Preocupação faz surgir mercado promissor

Comercialização de créditos de carbono desperta interesse do mercado e conta com potencial para movimentar até 72 bilhões de dólares por ano, mas no Brasil ainda é necessário criar metodologia de avaliação e certificação



A busca pela sustentabilidade nos processos produtivos deu origem a um novo mercado, ainda pouco explorado no Brasil: os créditos de carbono. Segundo o Conselho Empresarial Brasileiro para o Desenvolvimento Sustentável (CEBDS), os ganhos do Brasil têm potencial para chegar a 72 bilhões de dólares por ano até 2030. O cálculo é de que, no país, haja pelo menos 500 milhões de toneladas de carbono equivalente que podem ser monetizadas pelo agronegócio. 

Para que esse novo mercado possa deslanchar, alguns objetivos ainda precisam ser alcançados. Segundo o coordenador da Comissão de Meio Ambiente da Federação da Agricultura do Rio Grande do Sul (Farsul), Domingos Velho Lopes, o primeiro deles é a criação de uma metodologia nacional para avaliação de como se dará o sequestro de carbono. A questão está sendo discutida por um grupo de trabalho capitaneado pelo Ministério da Agricultura (Mapa). “Temos que ter uma metodologia que tenha reconhecimento e que seja o padrão oficial de avaliar e quantificar o sequestro”, explica o dirigente. O segundo passo é discutir a certificação, com reconhecimento internacional, para que esses créditos possam se habilitar a serem negociados na bolsa – caso contrário, o trabalho não poderá ser monetizado.
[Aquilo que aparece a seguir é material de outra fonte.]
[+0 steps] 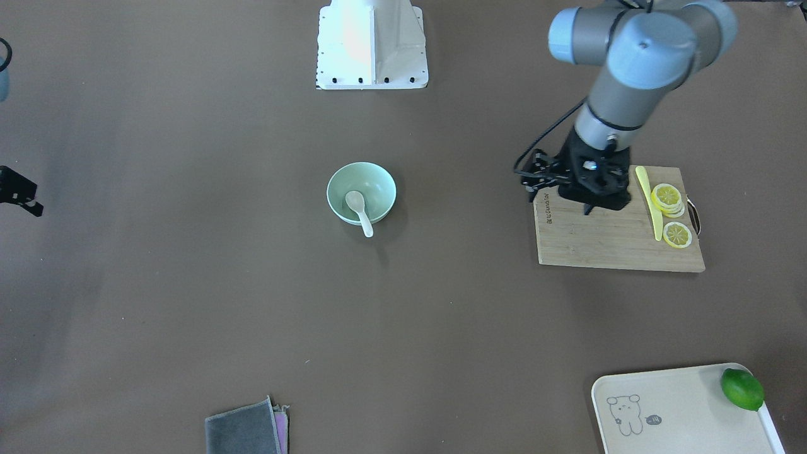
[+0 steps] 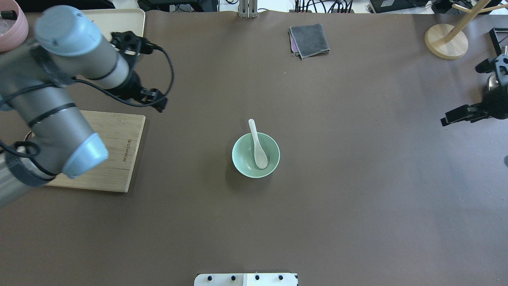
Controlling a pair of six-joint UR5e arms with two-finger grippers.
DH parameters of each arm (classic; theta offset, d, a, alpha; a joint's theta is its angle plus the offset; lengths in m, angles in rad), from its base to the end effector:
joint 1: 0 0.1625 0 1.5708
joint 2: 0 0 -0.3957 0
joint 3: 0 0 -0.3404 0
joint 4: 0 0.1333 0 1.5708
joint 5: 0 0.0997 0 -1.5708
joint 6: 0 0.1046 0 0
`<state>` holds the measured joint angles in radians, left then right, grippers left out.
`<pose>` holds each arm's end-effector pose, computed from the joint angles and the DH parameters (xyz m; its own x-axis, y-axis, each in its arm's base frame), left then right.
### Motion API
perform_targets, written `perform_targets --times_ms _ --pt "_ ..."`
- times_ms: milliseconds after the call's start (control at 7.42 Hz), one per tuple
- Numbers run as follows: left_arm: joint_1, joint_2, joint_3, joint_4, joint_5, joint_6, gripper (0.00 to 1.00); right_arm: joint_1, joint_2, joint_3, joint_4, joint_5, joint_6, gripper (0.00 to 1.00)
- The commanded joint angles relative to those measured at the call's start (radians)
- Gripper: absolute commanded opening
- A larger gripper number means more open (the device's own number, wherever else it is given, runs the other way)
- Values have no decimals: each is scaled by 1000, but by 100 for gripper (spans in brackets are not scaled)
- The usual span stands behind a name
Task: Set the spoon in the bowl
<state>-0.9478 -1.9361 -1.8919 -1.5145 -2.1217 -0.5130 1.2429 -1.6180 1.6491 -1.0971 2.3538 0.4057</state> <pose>0.2500 -0.4825 0.3296 0.6775 0.3294 -0.6577 -0.1595 0.9386 0.3058 -0.0869 -0.4402 0.5638 0.6269 -0.1795 0.7582 0.0375 0.9789 0.2007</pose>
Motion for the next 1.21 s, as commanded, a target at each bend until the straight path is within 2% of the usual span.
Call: perform_targets --times_ms 0,270,674,809,1079 --pt "-267 211 -14 14 -144 396 97 165 -51 -49 -3 85 -137 100" --pt "-454 293 40 16 -265 536 97 231 -78 -55 -33 82 -212 100" --pt "-560 391 36 27 -270 603 97 266 -71 -54 -122 68 -270 100" --pt "-587 438 36 19 -267 692 98 286 -68 -58 -160 55 -315 100" --pt "-597 439 28 19 -259 677 98 314 -57 -52 -178 47 -331 100"
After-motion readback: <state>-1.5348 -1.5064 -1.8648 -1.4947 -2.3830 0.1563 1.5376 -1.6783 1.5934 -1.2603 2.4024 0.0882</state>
A discussão estendeu-se também ao âmbito legislativo, já que o pagamento por serviços ambientais está previsto em lei, mas ainda precisa ser regulamentado. 

Com a consolidação desse mercado, o próprio produtor rural poderá fazer a comercialização dos créditos de carbono, obtendo mais uma fonte de renda. Por isso, afirma Lopes, há a necessidade de uma metodologia que possibilite calcular quantas toneladas de carbono são sequestradas em cada caso. “Isso precisa ser certificado por uma metodologia que comprove que os processos sejam bem feitos, e aí sim ele vai poder negociar na bolsa de valores”, observa. 

Por ser um país agrícola, o Brasil apresenta um grande potencial para reter carbono a partir destas atividades. Lopes ressalta que, durante a Conferência das Nações Unidas sobre Mudança do Clima (COP26), em novembro do ano passado, foi ratificado que a atividade agrossilvipastoril e a recuperação de nascentes e áreas protegidas fazem parte da solução para a redução da emissão de gases do efeito estufa. “A atividade, se bem feita, sequestra carbono”, resume.